The Federal Government has announced plans to introduce a 5 percent surcharge on petrol and other fossil fuels purchased across the country. The measure, which is part of the new tax reforms, is designed to create a dedicated fund for road infrastructure and maintenance.
Under the proposed framework, the surcharge will be charged at the point of sale in filling stations and other outlets where fossil fuels are supplied or produced locally.
However, the levy will not apply to household kerosene, liquefied petroleum gas (LPG), compressed natural gas (CNG), or other clean and renewable energy sources. Authorities say this exemption aligns with Nigeria’s energy transition agenda.

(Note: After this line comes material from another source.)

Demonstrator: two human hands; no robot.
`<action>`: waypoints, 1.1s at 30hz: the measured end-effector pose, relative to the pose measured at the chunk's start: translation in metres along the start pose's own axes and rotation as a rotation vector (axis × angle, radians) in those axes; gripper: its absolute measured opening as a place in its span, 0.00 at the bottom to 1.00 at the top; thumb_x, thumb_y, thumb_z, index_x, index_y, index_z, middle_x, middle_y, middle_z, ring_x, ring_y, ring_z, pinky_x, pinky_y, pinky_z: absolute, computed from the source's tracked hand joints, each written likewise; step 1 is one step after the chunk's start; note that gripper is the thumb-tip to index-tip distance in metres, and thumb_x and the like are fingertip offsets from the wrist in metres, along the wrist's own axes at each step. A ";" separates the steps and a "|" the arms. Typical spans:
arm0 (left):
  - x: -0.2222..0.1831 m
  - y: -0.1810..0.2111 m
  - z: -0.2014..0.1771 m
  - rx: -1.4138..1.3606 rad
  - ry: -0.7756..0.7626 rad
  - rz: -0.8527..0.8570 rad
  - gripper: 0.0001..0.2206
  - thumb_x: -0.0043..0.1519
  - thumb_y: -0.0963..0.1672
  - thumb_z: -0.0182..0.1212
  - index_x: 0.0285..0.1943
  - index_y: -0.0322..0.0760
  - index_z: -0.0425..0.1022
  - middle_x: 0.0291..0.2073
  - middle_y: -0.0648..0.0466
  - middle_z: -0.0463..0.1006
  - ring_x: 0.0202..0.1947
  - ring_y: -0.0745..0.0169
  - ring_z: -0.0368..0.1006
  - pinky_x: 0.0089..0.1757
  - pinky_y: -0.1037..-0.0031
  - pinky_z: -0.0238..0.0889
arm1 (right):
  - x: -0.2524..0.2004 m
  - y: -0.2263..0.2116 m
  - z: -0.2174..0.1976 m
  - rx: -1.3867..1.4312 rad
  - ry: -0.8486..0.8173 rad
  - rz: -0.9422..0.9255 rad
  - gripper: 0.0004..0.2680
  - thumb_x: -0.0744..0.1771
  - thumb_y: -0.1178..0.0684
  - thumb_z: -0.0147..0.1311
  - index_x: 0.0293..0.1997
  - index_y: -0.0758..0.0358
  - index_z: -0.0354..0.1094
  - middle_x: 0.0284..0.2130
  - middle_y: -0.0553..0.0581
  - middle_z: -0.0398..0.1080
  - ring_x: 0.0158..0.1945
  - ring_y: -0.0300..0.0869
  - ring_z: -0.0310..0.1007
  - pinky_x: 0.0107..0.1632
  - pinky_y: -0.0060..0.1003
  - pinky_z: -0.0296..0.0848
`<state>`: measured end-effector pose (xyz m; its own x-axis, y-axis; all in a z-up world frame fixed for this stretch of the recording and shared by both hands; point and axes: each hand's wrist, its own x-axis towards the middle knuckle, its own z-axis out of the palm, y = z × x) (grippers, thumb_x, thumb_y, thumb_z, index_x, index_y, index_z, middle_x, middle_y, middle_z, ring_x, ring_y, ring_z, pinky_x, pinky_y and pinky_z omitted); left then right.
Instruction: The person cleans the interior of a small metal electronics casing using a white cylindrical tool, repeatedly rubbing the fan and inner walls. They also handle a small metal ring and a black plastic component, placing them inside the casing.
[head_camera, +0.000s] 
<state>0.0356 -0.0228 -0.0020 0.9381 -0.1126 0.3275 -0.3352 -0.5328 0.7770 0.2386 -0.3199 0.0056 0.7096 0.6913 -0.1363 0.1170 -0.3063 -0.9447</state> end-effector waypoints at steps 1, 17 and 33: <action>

The provision for the fuel surcharge originally existed under the Federal Roads Maintenance Agency (Amendment) Act of 2007 but was reintroduced into the new tax laws for harmonisation and transparency.
Implementation is not expected to take effect automatically in January 2026, when the broader tax reforms come into force. Instead, the commencement will be subject to a directive from the Minister of Finance, who must issue an official order published in the Federal Government Gazette.
Officials explained that the timing of the implementation would depend on prevailing economic conditions to avoid placing unnecessary strain on households and businesses. The surcharge is expected to generate significant revenue for roads, which government sources argue is critical given Nigeria’s extensive infrastructure needs.
Although funds saved from fuel subsidy removal provide some support, they remain insufficient to meet the scale of recurring road construction and maintenance costs.
Internationally, more than 150 countries impose similar levies on petroleum products, ranging from 20 to 80 percent, to finance transportation infrastructure. Nigerian policymakers say the dedicated fund will help ensure safer and better-maintained roads, reduce travel time and logistics costs, and improve the wider economy.
The fuel surcharge is also part of wider tax reforms introduced by President Bola Tinubu’s administration. In December 2024, the President forwarded four bills to the National Assembly: the Nigeria Tax Bill, Nigeria Tax Administration Bill, Nigeria Revenue Service (Establishment) Bill, and Joint Revenue Board (Establishment) Bill.
These reforms aim to reduce multiple taxation, harmonise existing charges, and provide relief for households and small businesses by suspending or removing certain levies, including VAT on fuel, excise duties on telecom services, and the cybersecurity levy.
As part of the proposed reforms, Nigerians earning up to ₦800,000 annually will be exempted from paying income tax, providing further relief to low-income earners.
The government insists that the 5 percent fuel surcharge is not an immediate measure but a forward-looking provision intended to secure sustainable road financing while preparing Nigeria to tackle challenges related to infrastructure and climate change in the future.